We next turn to the real world scenario to apply sparseSEM to the yeast GRN dataset analysis. While the above simulated network has 30 nodes, the yeast GRN has 3380 nodes, which increases computation time significantly. Roughly the computation time for the yeast GRN is about 30 min with elasticNetSEM, and 1.5 hour with enSEM_stability_selection running on an Intel i5 CPU.

rm(list = ls())
library(sparseSEM)
data(yeast)
output = elasticNetSEM(Y, X, verbose = 1)
# STS
STS = enSEM_stability_selection(Y,X,verbose = -1)

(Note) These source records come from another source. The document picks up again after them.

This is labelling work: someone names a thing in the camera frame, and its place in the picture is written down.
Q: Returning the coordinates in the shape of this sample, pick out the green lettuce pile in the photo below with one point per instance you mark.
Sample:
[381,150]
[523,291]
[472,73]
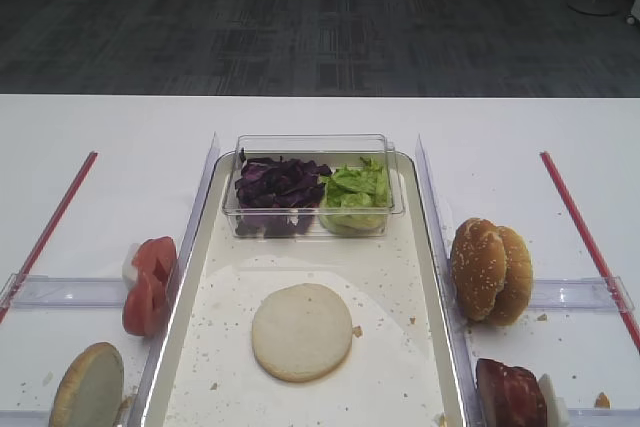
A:
[366,187]

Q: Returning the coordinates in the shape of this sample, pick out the upper tomato slice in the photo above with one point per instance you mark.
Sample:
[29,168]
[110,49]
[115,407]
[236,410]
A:
[156,257]

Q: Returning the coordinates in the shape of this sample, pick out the tomato slice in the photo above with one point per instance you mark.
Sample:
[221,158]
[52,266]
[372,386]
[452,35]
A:
[145,306]
[156,257]

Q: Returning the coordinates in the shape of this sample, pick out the lower tomato slice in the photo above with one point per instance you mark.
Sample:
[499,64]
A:
[145,306]

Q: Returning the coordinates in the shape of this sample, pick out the brown meat patty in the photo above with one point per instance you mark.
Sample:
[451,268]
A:
[510,396]

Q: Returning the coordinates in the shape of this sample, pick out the clear plastic salad container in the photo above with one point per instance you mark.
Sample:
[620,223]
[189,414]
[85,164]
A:
[331,150]

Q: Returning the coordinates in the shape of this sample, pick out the purple cabbage pile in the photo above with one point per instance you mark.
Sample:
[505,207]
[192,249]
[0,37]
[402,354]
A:
[267,183]

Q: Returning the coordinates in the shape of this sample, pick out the white metal tray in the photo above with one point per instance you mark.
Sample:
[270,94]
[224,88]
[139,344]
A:
[397,373]

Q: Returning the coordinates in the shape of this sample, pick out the right long clear divider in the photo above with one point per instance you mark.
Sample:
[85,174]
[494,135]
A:
[467,410]

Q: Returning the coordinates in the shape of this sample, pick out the long clear divider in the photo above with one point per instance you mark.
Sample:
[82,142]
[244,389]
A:
[467,410]
[195,217]

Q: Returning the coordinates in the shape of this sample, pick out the bottom bun on tray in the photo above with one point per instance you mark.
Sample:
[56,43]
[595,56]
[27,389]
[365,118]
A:
[302,332]

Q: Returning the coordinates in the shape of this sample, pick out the front sesame bun top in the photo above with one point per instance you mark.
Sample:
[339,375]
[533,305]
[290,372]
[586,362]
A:
[478,262]

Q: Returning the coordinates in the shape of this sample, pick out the sesame bun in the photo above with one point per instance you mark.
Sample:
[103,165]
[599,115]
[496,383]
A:
[514,298]
[478,262]

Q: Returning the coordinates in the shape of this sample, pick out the white holder block left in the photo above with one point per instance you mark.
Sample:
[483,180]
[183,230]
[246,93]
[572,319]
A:
[129,270]

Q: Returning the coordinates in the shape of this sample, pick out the white holder block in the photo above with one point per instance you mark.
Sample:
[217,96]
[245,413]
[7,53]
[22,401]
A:
[557,412]
[129,270]

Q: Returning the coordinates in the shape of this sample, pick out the rear sesame bun top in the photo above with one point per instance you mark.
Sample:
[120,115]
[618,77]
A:
[514,298]

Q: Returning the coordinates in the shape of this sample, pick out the right red tape strip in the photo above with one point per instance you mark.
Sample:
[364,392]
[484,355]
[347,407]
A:
[592,248]

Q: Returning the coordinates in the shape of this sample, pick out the red tape strip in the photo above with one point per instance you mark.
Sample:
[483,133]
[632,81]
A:
[50,232]
[592,248]

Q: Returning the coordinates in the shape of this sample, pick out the left red tape strip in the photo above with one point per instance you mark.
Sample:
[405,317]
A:
[50,232]

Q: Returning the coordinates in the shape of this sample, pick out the right clear cross divider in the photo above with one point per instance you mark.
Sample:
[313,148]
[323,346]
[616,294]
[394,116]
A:
[596,294]

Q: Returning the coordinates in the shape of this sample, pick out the clear cross divider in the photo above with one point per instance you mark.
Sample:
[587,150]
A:
[44,292]
[596,294]

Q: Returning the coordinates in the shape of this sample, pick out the left long clear divider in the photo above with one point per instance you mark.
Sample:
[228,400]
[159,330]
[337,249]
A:
[195,217]

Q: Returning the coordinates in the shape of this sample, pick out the bun half lower left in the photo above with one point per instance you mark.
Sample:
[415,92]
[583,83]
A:
[91,391]

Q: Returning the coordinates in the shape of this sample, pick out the left clear cross divider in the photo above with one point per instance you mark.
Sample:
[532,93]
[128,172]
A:
[44,292]

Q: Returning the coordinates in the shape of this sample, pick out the white holder block right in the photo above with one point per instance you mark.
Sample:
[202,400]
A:
[557,412]

For even larger network, a parallel computation version of sparseSEM is also available at sparseSEM GitHub Repo.

References

Huang, A. (2014). “Sparse model learning for inferring genotype and phenotype associations.” Ph.D Dissertation Chapter 7. University of Miami(1186).
Brem RB, Yvert G, Clinton R, Kruglyak L: Genetic dissection of transcriptional regulation in budding yeast. Science 2002 296:752-755
Kellis M, Patterson N, Endrizzi M, Birren B, Lander ES: Sequencing and comparison of yeast species to identify genes and regulatory elements. Nature 2003, 423 : 241 − 254
Brem RB, Kruglyak L: The landscape of genetic complexity across 5,700 gene expression traits in yeast. Proceedings of the National Academy of Sciences of the United States of America 2005, 102:1572-1577
Meinshausen, N. and Buhlmann, P., 2010. Stability selection. Journal of the Royal Statistical Society: Series B (Statistical Methodology), 72(4), pp.417-473.
Shah, R.D. and Samworth, R.J., 2013. Variable selection with error control: another look at stability selection. Journal of the Royal Statistical Society: Series B (Statistical Methodology), 75(1), pp.55-80.